P: “A tua mãe prostituía-se?”

J: “Sim”.

P: “O que devemos fazer?”

J: “Ficar na Pilgrim”.

P: “Escuta, aqui estás em casa. Em casa”.

Às vezes o pastor quase sucumbe, esgotado, e o filme registra tais momentos com notória sensibilidade. Mas, ao fim e ao cabo, é o amor que conduz o trabalho de Gennadyi Mokhnenko. Ele se diz muito influenciado pelos clássicos da literatura russa e lê um pequeno trecho de Os irmãos Karamázov. E o filme se encaminha para o final em meio à guerra no leste da Ucrânia, em 2014, com as milícias pró-Rússia de Donetsk tentando tomar o controle de Mariupol, que é um importante centro industrial da Ucrânia. O pastor, preocupado, afirma: “Eu sorrio para as pessoas. Tento dar-lhes motivação. ʻVai correr tudo bem, vai ficar tudo bemʼ. Mas não tenho certeza disso”. E o filme termina nessa tensão e nessa incerteza.

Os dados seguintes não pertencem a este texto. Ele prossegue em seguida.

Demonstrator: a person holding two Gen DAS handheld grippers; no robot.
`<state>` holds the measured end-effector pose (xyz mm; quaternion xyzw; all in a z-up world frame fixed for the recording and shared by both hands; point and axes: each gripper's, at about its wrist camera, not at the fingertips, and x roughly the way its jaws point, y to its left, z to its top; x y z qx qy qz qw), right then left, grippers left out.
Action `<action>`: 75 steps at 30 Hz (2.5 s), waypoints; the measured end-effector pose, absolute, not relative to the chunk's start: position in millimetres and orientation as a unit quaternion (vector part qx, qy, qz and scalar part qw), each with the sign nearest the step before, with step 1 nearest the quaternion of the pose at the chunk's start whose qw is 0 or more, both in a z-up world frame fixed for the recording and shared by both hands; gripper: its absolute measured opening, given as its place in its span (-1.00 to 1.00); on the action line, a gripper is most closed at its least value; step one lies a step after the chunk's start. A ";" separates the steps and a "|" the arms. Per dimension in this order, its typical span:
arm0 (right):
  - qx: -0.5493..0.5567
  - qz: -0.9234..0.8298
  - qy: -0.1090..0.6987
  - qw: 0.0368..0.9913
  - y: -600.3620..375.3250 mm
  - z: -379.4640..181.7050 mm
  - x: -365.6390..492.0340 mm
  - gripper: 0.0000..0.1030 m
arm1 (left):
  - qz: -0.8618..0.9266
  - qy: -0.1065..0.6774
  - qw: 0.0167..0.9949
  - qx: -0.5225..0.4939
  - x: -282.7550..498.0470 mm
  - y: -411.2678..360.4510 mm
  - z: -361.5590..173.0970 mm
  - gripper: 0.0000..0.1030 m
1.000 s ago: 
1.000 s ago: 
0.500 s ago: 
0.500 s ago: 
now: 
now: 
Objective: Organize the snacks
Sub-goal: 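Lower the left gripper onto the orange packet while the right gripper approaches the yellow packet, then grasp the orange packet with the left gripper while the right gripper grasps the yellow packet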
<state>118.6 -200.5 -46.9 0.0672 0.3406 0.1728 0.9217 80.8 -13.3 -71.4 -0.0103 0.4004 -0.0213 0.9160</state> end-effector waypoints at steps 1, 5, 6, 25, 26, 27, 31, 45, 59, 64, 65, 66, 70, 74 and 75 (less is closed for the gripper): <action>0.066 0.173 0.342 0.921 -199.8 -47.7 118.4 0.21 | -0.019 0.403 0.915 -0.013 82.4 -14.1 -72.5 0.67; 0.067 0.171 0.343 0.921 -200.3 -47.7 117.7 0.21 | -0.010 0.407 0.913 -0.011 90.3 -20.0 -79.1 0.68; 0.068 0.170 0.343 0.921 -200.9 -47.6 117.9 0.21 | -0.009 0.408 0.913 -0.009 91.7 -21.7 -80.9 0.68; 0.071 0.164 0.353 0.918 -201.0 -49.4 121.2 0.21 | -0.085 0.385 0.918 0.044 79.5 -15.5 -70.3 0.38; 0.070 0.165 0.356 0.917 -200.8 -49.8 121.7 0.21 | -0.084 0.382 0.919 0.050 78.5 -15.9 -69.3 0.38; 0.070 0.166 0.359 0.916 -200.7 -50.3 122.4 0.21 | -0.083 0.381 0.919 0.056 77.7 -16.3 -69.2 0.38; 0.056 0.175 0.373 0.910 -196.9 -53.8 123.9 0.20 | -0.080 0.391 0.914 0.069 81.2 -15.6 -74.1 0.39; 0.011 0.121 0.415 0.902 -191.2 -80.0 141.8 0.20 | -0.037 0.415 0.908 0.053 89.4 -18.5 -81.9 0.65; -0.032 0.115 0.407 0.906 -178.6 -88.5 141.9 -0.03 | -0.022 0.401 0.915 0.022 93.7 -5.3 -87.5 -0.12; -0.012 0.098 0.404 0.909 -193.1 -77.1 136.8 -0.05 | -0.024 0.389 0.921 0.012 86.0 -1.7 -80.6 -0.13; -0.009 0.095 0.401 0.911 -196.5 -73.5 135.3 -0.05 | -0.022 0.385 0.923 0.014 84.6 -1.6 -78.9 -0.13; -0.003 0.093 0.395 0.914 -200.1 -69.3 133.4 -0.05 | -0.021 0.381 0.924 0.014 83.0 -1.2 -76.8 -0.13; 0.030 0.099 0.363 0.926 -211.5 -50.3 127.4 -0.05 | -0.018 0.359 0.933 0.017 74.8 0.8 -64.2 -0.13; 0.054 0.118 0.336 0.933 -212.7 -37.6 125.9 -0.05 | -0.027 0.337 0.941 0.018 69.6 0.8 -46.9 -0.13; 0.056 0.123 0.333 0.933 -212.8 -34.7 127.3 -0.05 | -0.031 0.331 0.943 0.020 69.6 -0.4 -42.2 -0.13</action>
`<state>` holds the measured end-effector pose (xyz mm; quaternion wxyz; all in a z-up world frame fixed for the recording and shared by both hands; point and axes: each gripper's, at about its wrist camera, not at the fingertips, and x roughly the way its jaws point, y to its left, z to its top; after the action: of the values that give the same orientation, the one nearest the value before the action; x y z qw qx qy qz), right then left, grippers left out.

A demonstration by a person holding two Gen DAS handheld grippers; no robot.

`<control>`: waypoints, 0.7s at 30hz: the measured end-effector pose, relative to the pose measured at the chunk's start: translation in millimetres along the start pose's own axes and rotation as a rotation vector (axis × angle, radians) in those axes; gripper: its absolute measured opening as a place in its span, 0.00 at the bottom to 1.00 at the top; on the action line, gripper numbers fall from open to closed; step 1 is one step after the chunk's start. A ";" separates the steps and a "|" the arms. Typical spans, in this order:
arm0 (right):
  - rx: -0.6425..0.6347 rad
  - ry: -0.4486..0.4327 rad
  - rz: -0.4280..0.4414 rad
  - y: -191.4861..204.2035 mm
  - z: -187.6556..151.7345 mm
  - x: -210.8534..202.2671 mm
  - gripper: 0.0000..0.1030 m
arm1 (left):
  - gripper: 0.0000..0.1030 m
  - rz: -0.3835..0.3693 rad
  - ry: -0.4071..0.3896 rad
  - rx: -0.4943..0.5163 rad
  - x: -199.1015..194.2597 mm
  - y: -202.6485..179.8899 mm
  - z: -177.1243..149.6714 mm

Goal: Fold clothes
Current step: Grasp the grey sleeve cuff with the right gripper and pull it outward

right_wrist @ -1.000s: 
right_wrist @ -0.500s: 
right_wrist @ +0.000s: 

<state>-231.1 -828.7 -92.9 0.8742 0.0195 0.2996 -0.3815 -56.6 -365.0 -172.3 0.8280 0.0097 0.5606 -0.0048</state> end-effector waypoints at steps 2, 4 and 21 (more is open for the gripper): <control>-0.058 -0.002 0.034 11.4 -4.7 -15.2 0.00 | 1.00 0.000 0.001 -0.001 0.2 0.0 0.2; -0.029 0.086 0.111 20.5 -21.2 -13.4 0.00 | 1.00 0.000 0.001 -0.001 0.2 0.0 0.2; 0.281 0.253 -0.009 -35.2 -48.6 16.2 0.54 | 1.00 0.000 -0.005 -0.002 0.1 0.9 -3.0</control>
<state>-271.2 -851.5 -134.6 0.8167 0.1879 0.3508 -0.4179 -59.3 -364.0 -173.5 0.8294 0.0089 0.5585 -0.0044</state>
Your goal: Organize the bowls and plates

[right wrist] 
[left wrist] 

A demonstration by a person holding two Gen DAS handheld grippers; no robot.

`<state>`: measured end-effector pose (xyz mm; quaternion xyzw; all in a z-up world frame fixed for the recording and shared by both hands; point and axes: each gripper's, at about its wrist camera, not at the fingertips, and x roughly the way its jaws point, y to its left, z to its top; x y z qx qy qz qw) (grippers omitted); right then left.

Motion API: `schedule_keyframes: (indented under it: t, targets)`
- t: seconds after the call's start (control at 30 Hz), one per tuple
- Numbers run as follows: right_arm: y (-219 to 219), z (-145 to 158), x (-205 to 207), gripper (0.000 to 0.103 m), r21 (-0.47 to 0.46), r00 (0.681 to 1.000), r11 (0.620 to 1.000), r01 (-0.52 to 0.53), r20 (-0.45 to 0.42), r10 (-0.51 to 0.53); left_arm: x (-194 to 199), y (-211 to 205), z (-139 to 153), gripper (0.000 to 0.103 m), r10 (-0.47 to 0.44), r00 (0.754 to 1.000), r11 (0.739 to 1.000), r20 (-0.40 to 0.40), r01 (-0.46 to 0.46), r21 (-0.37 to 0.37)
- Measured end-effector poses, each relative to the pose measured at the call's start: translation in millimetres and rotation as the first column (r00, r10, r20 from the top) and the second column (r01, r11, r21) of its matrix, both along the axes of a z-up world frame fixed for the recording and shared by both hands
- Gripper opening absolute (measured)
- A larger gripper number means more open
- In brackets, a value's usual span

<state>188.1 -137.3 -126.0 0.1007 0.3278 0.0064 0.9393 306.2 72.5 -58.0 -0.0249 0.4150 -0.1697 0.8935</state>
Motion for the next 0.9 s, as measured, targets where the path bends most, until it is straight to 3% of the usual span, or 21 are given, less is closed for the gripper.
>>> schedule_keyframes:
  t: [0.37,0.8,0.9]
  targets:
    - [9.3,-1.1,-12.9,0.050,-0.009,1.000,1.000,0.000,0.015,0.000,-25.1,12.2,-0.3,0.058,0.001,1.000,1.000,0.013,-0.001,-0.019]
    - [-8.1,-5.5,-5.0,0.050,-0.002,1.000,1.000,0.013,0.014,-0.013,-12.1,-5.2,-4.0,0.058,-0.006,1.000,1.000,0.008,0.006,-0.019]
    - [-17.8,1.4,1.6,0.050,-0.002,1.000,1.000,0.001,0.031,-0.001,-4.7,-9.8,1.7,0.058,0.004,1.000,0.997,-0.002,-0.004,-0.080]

Encontrei um pequeno documentário no Youtube, feito em 2021, sobre o Pilgrim Republic. Foi bom ver que o trabalho lá continua de vento em popa, com o pastor Mokhnenko à frente. Ele dá uma pequena entrevista e diz algo que, em outras palavras, já havia dito em Almost Holy. E suas palavras são proféticas: “Quando você trabalha com crianças sem teto, crianças diferentes, com vícios diversos – drogas, álcool, problemas sexuais, os que cheiram cola –, nunca é um trabalho fácil. Já era um trabalho difícil antes da guerra; mas a guerra entrou no meu lar, e não nos passava pela cabeça que a guerra seria uma realidade, mas foi. Há mais ou menos sete anos, o exército russo tomou parte do território e, a apenas quinze minutos daqui – só quinze minutos daqui! –, destruiu tudo”. O repórter pergunta por que ele sofre ameaças de morte. O pastor responde:

“Porque digo em alto e bom som tudo o que penso, desde o primeiro dia dessa guerra. Eu disse ʻRússia, vá para casaʼ. Eu amo a Rússia, amo o povo russo, sou um tanto russo e falo russo; mas odeio essa coisa imperialista. Odeio esse espírito da KGB. Sou um fanático pela liberdade; amo a liberdade. Odeio o sistema soviético e tudo que se relaciona à KGB e à União Soviética... Sonho com uma nação livre para minhas crianças. Gosto quando as pessoas se sentem livres, dizem o que pensam e ninguém as prende; gosto de alternância de poder; gosto quando as mídias de massa dizem o que querem sobre os políticos... Eu gosto da liberdade. E agora estamos vivendo um grande tempo de liberdade, o melhor tempo da nossa história. E, para mim, essa é uma luta pela liberdade. Eles tentaram nos parar, mas tivemos de dizer: ʻTchau. Já chega. Chega de sangue, chega de viver num país como uma prisãoʼ . Nós somos um povo. Gosto daquela coisa da Constituição americana, ʻnós, o povoʼ; é isso, somos um povo, Deus nos criou para sermos uma nação livre, não sob o controle da KGB, com caras malucos dizendo o que tenho de pensar, como devo fazer minhas orações ou o que devo fazer. Essa é uma batalha pela liberdade”.